Forecasting with categories and a hierarchy

Forecasting with categories and a hierarchy












Home » Resources »

Lokad's intention is to deliver forecasts that are as accurate as possible. However, when looking at any one single product, there is frequently not enough historical data available for this specific product to compute an accurate statistical forecast. Lokad addresses this concern by extensively establishing correlations between items in order to refine its forecasts. However, at the same time, building correlations based on the demand history tends to be quite limited once again, because the history is too short or too sparse. Thus, Lokad also leverages the concepts of item hierarchy and item categories to further enhance its forecasts. In this page, we explain how such data can be passed on to Lokad's forecasting engine.

General syntax

The categories and the hierarchy can be communicated to the forecasting engine as named arguments, as illustrated by the following syntax:
Leadtime = call forecast.leadtime(
  category: C1, C2, C3, C4
  hierarchy: H1, H2, H3, H4
  // other arguments snipped
  )
Demand = call forecast.demand(
  category: C1, C2, C3, C4
  hierarchy: H1, H2, H3, H4
  // other arguments snipped
  )  

These arguments are optional, so both category and hierarchy can be omitted. In cases where they are not omitted, up 4 vectors can be provided, but providing 1, 2 or 3 vectors is valid as well.

Forecasting perspective

Categories and hierarchy play a very similar role from the forecasting engine perspective: they help the forecasting engine cope with sparse historical data. Indeed, for any given item (1), the number of past observations might be very limited, with possibly only a handful of observations being available per year. In such situations, forecasts based on the limited historical data that we have available for any given item may be quite inaccurate because the estimation for this item would be very "noisy".
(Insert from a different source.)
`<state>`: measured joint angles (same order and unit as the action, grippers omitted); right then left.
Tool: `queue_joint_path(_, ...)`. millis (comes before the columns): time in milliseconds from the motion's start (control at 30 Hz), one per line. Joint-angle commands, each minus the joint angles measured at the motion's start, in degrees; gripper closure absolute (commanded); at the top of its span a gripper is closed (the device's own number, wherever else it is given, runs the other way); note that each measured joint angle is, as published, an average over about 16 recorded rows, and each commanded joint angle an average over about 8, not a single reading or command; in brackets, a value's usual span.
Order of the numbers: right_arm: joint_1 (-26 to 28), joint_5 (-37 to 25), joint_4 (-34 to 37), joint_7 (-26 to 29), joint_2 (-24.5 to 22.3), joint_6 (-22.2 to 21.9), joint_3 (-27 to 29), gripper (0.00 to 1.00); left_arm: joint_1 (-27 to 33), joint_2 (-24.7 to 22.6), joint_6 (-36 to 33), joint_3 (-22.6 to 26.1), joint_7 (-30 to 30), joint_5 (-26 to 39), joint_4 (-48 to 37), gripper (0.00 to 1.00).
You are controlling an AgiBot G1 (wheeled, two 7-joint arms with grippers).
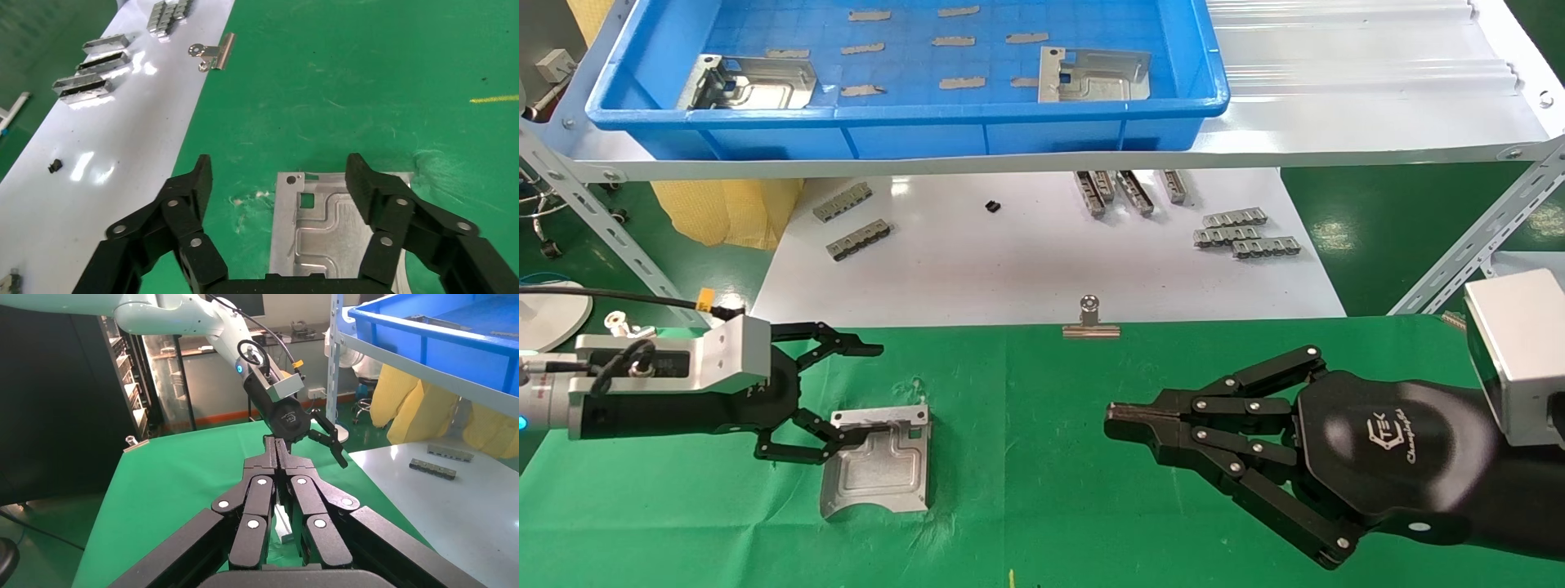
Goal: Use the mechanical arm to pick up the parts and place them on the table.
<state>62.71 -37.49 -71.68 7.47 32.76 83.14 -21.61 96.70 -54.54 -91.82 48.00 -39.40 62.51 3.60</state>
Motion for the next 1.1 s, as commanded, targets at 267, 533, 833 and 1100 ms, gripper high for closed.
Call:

(1) The term item may refer to a product, a barcode, a SKU, a part ... depending on the specific business situation being considered. The item defines the granularity of interest from a forecasting perspective.

Lokad's forecasting engine addresses this concern by extensively leveraging correlations between items. However, since historical data is sparse, it is quite difficult to correlate items based on their past values alone. As a result, the forecasting engine also tries to leverage the relationships that exist between items based on their attributes or properties.

In retail, these properties are typically collected through PIM (Product Information Management) systems. Lokad, as a webapp, does not provide any PIM features, but the data processed by Lokad is frequently extracted from PIMs. These properties are interesting from a forecasting perspective because they implicitly embed a lot of information about the market itself - i.e. they point to the relevant market segments and highlight the differentiation factors between the items.

The hierarchy

The hierarchy is intended as a hierarchical (tree-like) organization of all the items. The forecasting engine supports up to 4 levels of hierarchy. When multiple hierarchy levels are present, they should be conveyed to the forecasting engine by decreasing order of importance - i.e. the first argument representing the top-most hierarchical level. The forecasting engine does not support multiple hierarchies.

Most businesses already have a hierarchy in place for organizing their items. Hierarchical levels can be named as market, segment, family, sub-family ... depending on the applicable terminology within the company. For example, for e-commerce businesses, the product hierarchy is typically visible on the company's website through the navigation menus.

The categories

The categories are intended for various categorizations of items which are deemed as relevant from a forecasting perspective. The categories are meant to complement the hierarchy on the more transverse properties of the good being sold (e.g. the author in case of books). Unlike the hierarchy, categories are not expected to share any specific relationships among themselves; hence the first category is not expected to be above the second category.

In practice, categories can be used to reflect relatively diverse attributes of items such as the brand, material, or color. Categories can also be used as an alternative way to represent a secondary hierarchy. The forecasting engine supports up to 4 distinct category attributes.

Prior knowledge about the market

Through the hierarchy and the categories, the forecasting engine expects to gain prior knowledge about the market itself. In our experience, any attributes or characteristics that are perceived to be insightful by a domain expert are likely to be relevant for the forecasting engine as well. For any sizeable dataset including over a hundred items, we strongly recommend including at least two attributes (possibly two hierarchy levels, or one hierarchy level plus one category). Providing such information yields substantial accuracy gains.

On the other hand, we strongly discourage generating synthetic categories - or hierarchy levels - which would try to inform the forecasting engine about say, seasonality or sales volumes, or sales erraticity for example. In fact, if the attribute can be computed from the historical data itself, the forecasting engine can do it on its own, with no additional assistance required.